Assigned task: Please say how many lines in the material include the string "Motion", and nothing else.

Given data:
------------------------------------------------------------------------

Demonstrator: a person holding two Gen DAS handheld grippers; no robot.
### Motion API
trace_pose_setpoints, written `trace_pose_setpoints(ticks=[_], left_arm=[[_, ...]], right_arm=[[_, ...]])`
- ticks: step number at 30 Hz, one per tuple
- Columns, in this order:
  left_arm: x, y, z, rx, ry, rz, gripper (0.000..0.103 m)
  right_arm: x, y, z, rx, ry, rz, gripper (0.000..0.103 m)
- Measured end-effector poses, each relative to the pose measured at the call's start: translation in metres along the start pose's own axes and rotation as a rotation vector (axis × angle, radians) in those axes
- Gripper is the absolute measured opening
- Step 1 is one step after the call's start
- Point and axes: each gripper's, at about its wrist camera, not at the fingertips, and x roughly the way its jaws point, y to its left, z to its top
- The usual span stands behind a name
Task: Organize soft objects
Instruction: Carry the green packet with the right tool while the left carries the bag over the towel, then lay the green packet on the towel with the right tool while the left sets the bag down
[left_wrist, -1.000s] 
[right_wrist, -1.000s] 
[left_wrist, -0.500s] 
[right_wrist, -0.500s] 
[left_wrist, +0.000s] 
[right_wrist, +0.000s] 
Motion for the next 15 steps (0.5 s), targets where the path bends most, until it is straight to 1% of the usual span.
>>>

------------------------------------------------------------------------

Problem solution: 2